▸ Problem
The finished copy must match the records exactly, except that it contains no pictures.

** Opening Records for this exercise block **

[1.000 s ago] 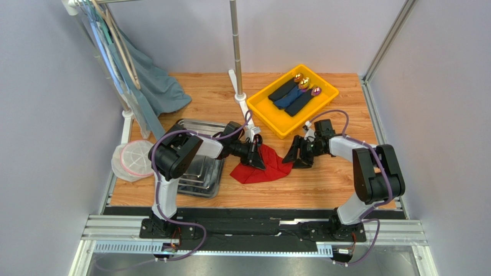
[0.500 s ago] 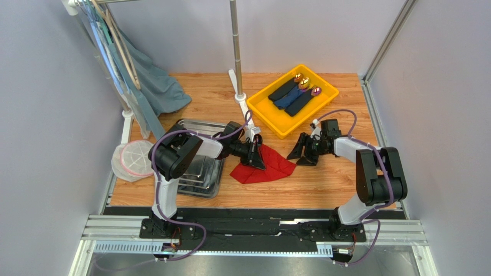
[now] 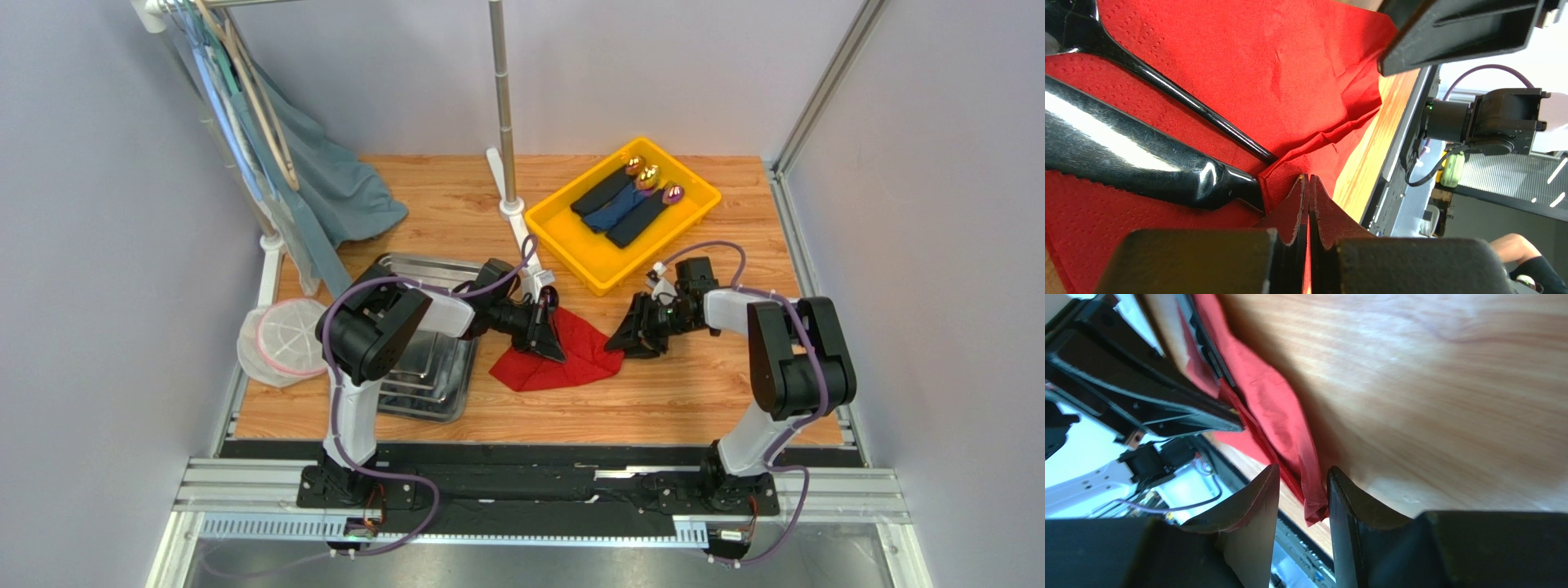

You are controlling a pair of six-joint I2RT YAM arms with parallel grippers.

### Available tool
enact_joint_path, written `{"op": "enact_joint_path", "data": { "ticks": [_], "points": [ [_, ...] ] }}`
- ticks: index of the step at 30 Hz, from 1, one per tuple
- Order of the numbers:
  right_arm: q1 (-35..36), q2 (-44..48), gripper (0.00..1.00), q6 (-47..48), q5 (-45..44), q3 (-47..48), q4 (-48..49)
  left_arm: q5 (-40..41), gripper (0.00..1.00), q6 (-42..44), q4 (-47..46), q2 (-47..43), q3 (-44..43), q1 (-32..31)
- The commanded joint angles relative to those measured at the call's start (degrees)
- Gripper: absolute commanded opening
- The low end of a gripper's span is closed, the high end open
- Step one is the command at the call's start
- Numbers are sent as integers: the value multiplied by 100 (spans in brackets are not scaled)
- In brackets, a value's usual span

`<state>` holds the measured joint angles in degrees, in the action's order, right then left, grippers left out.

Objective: Place the utensils on the paper napkin and roll it up

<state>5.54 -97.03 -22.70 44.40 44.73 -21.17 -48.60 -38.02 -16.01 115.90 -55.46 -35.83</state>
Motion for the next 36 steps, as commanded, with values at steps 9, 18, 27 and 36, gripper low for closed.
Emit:
{"op": "enact_joint_path", "data": {
  "ticks": [9, 18, 27, 36],
  "points": [
    [35, 203, 52, -184, 369, 123, -185, 202, 0, 295, 98, 65, -52, 59],
    [43, 71, 20, 239, -240, 405, -810, 210, 0, 295, 98, 30, -35, 59],
    [289, 528, 0, -15, 552, 466, -423, 219, 0, 295, 98, 21, -44, 68],
    [781, 449, 0, -287, 535, 703, -309, 237, 0, 339, 151, -23, -61, 59]
  ]
}}
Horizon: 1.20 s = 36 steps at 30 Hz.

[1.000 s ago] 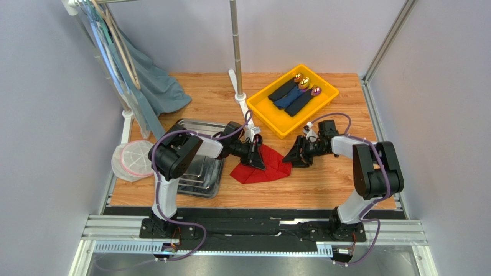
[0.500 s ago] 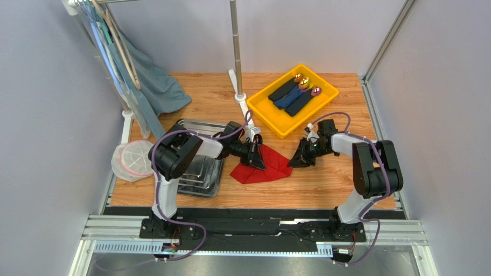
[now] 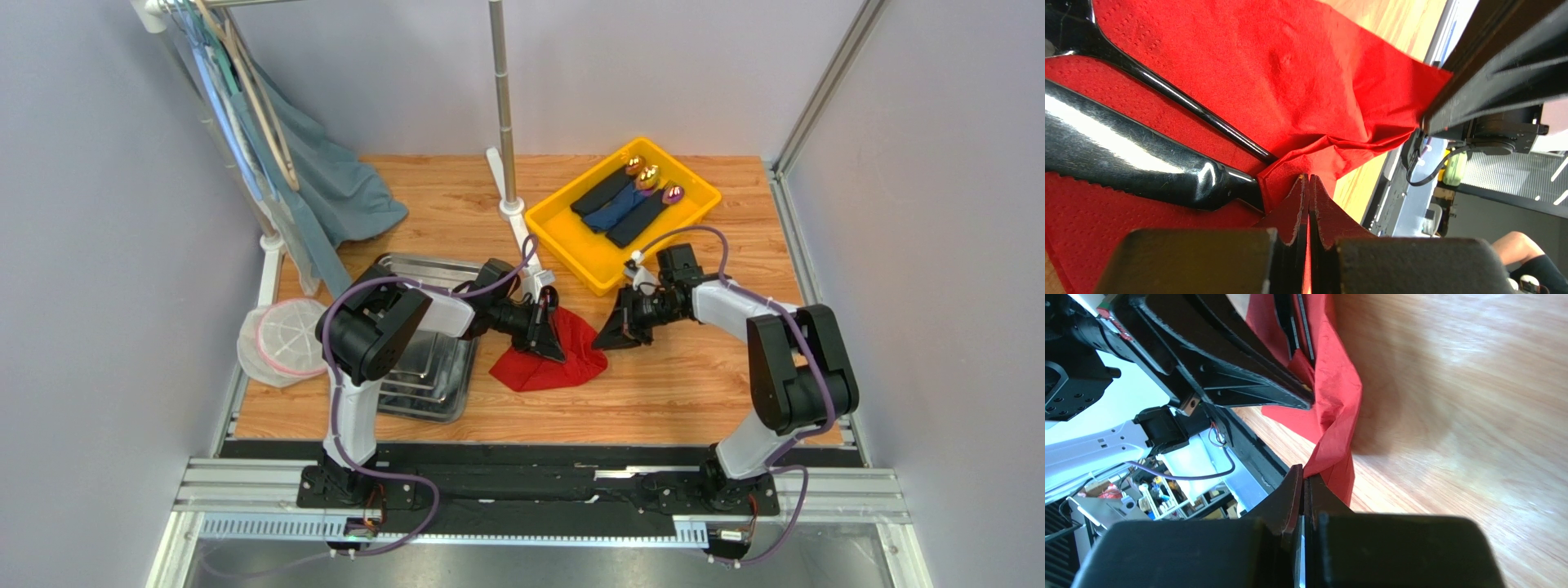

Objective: Place the utensils on the paper napkin and roll it up

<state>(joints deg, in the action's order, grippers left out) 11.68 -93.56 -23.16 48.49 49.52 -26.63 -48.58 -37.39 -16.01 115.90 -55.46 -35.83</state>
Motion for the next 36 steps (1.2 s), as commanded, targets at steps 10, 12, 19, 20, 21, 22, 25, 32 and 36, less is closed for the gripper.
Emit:
{"op": "enact_joint_path", "data": {
  "ticks": [10, 12, 19, 20, 21, 22, 25, 32, 36],
  "points": [
    [633, -84, 0, -663, 47, 462, 545, 235, 0, 329, 204, -120, -61, 59],
    [686, -92, 0, -681, -50, 471, 554, 243, 0, 328, 212, -120, -61, 59],
    [792, -277, 0, -673, -314, 524, 580, 235, 0, 364, 230, -418, -44, 59],
    [792, -286, 0, -681, -331, 533, 598, 235, 0, 398, 239, -497, -52, 59],
    [783, -303, 0, -681, -349, 541, 589, 191, 0, 399, 256, -533, -52, 59],
    [792, -329, 0, -681, -349, 550, 598, 191, 1, 399, 282, -568, -52, 59],
    [800, -347, 0, -681, -375, 585, 607, 129, 2, 443, 370, -691, -44, 59],
    [800, -303, 0, -673, -402, 585, 589, 103, 15, 723, 976, -1086, 79, 129],
    [792, -277, 0, -655, -402, 568, 580, 120, 17, 1224, 1914, -1402, 123, 199]
  ]
}}
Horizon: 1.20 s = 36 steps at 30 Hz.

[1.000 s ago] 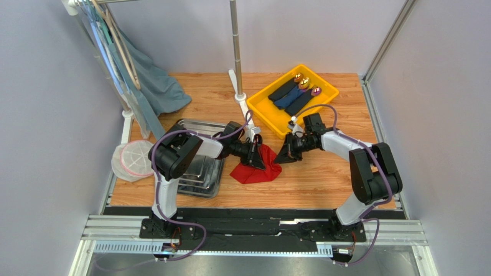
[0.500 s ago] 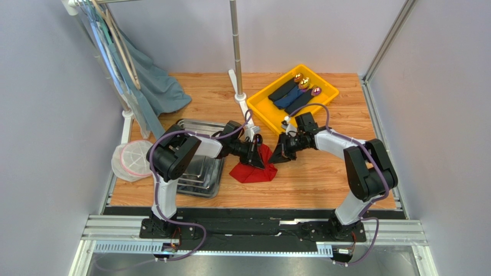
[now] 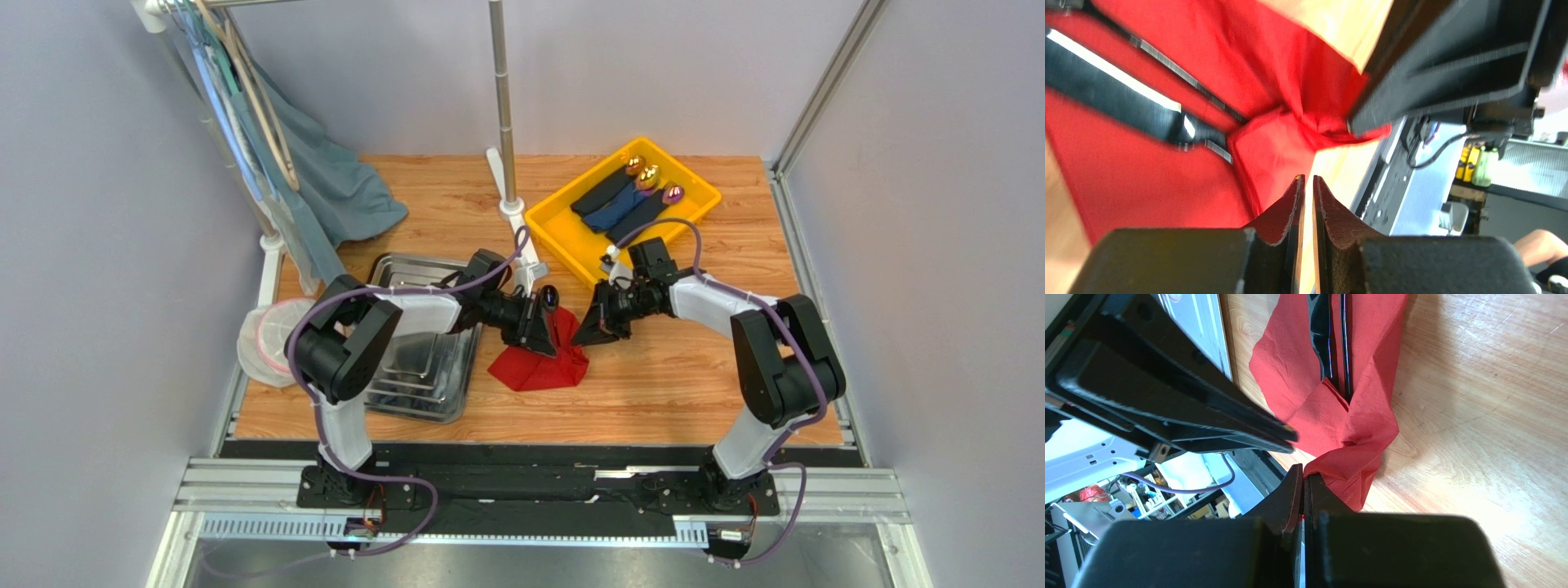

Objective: Place the utensils on the paper napkin and roll it up

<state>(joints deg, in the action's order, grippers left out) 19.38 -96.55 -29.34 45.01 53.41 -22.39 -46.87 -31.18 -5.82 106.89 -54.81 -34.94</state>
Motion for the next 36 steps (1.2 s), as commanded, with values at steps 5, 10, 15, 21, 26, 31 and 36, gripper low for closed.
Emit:
{"op": "enact_joint_path", "data": {
  "ticks": [5, 10, 15, 21, 26, 31, 36],
  "points": [
    [31, 22, 0, -28, -63, 179, 147, 98, 29, 1157, 1557, -924, 189, 277],
    [31, 58, 0, -10, -72, 161, 139, 205, 39, 1386, 1769, -864, 155, 277],
    [31, 75, 0, -1, -81, 135, 121, 301, 44, 1360, 1796, -591, -12, 268],
    [31, 75, 0, -54, -72, 161, 139, 301, 44, 1343, 1708, -380, -144, 137],
    [22, 137, 0, -45, -63, 152, 130, 266, 42, 1229, 1524, -239, -153, 57],
    [49, 172, 0, -28, -45, 152, 112, 222, 37, 1123, 1391, -160, -171, -4],
    [119, 233, 0, 16, -45, 161, 121, 266, 11, 1044, 1347, -55, -250, -4]
  ]
}}
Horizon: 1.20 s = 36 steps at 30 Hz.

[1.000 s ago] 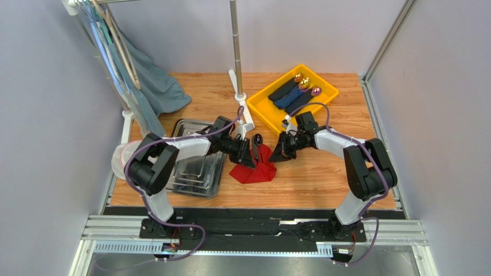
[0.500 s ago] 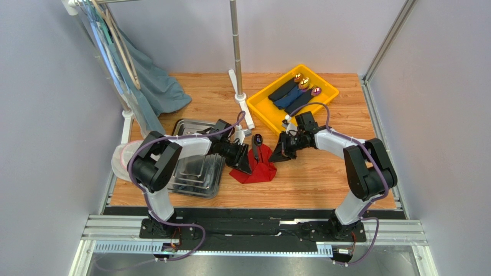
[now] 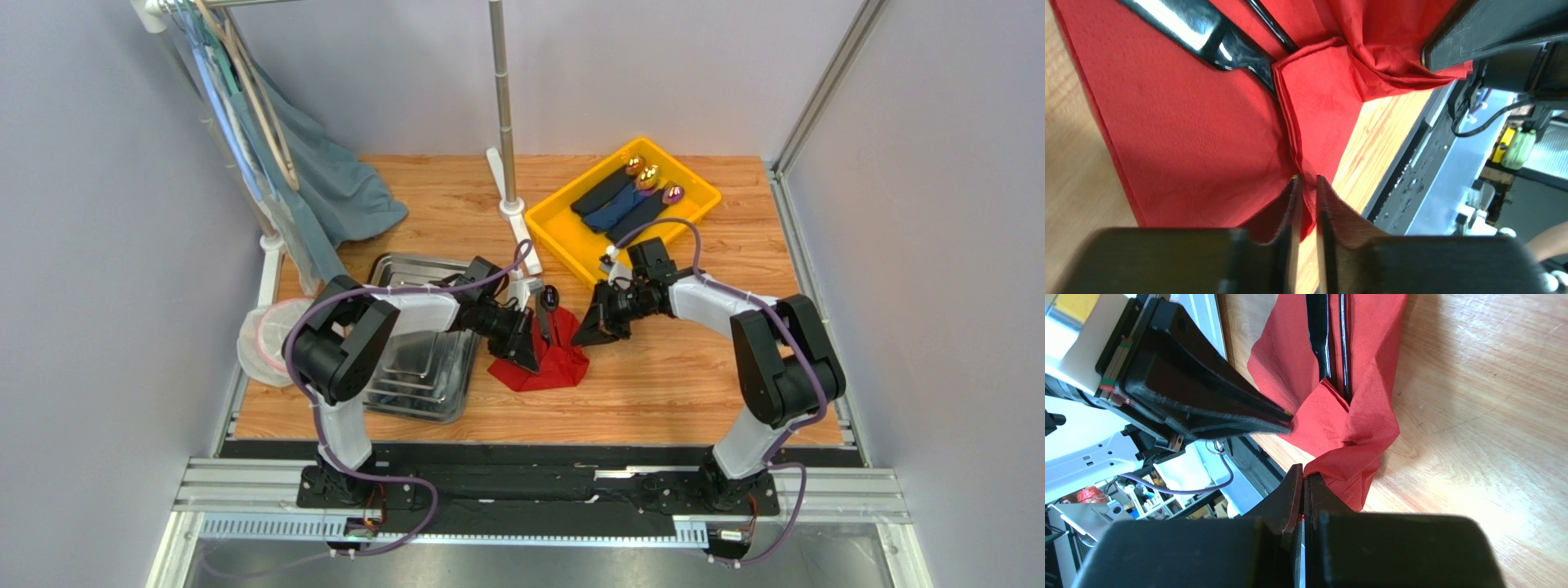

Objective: Place the utensils on the paper napkin and roll it up

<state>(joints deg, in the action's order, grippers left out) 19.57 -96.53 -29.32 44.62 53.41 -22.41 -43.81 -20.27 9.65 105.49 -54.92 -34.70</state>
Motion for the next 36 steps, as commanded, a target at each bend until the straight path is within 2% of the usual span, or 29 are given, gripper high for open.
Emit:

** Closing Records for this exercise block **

▸ Result of the task
[1.000 s ago] 
[0.500 s ago] 
[now] 

You are controlling a pair of six-joint I2RT YAM arms with parallel grippers.

### Available tool
enact_joint_path, written `{"op": "enact_joint_path", "data": { "ticks": [_], "points": [ [_, ...] ] }}`
- ticks: index of the step at 30 Hz, from 1, one per tuple
- Order of the numbers:
  right_arm: q1 (-35..36), q2 (-44..48), gripper (0.00..1.00), q6 (-47..48), q5 (-45..44), q3 (-47..48), q4 (-48..49)
  left_arm: q5 (-40..41), gripper (0.00..1.00), q6 (-42..44), q4 (-47..46), q2 (-47..43), q3 (-44..43), q1 (-32..31)
- The commanded joint angles relative to those measured at the call's start (degrees)
- Gripper: absolute commanded opening
- The low end of a gripper's span is closed, the high end open
- Step one is the command at the call's start
- Numbers are sent as integers: the value multiplied by 100 (spans in brackets are not scaled)
- In brackets, a value's usual span

`<state>` holds the measured joint angles in degrees, in the action's order, right then left, grippers left out.

Objective: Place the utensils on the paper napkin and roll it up

<state>5.54 -97.03 -22.70 44.40 44.73 -21.17 -48.60 -38.02 -16.01 115.90 -55.46 -35.83</state>
Motion for the next 36 steps, as commanded, with values at steps 9, 18, 27 and 36, gripper low for closed.
Emit:
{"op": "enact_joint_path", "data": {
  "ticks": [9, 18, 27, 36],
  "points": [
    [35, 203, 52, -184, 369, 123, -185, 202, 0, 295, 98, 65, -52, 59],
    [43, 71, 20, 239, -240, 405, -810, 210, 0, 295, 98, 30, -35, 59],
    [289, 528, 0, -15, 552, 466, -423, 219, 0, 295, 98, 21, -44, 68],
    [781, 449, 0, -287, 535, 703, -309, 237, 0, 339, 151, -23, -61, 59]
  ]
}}
Horizon: 1.20 s = 36 steps at 30 Hz.

[1.000 s ago] 
[0.500 s ago] 
[now] 

Objective: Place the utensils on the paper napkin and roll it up

<state>(joints deg, in the action's order, grippers left out) 11.68 -93.56 -23.16 48.49 49.52 -26.63 -48.58 -37.39 -16.01 115.90 -55.46 -35.83</state>
Motion for the next 36 steps (1.2 s), as commanded, targets at steps 10, 12, 19, 20, 21, 22, 25, 32 and 36, less is closed for the gripper.
Emit:
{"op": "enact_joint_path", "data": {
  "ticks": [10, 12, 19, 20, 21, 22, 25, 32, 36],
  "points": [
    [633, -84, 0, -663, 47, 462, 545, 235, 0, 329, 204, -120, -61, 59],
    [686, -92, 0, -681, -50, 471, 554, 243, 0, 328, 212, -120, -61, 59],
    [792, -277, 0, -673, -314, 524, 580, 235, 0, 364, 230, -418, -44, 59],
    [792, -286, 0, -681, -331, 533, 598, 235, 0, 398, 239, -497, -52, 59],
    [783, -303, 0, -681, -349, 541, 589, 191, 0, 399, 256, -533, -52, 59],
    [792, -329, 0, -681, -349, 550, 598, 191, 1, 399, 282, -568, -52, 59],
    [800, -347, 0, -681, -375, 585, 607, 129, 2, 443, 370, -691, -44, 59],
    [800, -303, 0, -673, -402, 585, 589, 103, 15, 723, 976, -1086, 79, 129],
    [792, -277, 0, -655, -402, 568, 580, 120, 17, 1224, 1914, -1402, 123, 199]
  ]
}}
Horizon: 1.20 s = 36 steps at 30 Hz.

[1.000 s ago] 
[0.500 s ago] 
[now] 

Objective: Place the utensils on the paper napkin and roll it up

<state>(joints deg, in the action's order, grippers left out) 19.38 -96.55 -29.34 45.01 53.41 -22.39 -46.87 -31.18 -5.82 106.89 -54.81 -34.94</state>
Motion for the next 36 steps (1.2 s), as commanded, with values at steps 5, 10, 15, 21, 26, 31 and 36, gripper low for closed.
Emit:
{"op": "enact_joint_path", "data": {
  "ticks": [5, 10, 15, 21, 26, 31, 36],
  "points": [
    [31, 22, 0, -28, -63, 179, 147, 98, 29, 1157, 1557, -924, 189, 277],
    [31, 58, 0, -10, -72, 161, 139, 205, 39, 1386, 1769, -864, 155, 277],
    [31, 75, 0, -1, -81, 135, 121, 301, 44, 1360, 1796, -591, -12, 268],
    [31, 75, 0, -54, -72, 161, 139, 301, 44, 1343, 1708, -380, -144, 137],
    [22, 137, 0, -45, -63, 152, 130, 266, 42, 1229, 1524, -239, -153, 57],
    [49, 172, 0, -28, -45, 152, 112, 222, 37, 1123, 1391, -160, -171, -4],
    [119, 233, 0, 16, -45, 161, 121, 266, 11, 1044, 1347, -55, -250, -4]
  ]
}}
Horizon: 1.20 s = 36 steps at 30 Hz.

[1.000 s ago] 
[0.500 s ago] 
[now] 

Objective: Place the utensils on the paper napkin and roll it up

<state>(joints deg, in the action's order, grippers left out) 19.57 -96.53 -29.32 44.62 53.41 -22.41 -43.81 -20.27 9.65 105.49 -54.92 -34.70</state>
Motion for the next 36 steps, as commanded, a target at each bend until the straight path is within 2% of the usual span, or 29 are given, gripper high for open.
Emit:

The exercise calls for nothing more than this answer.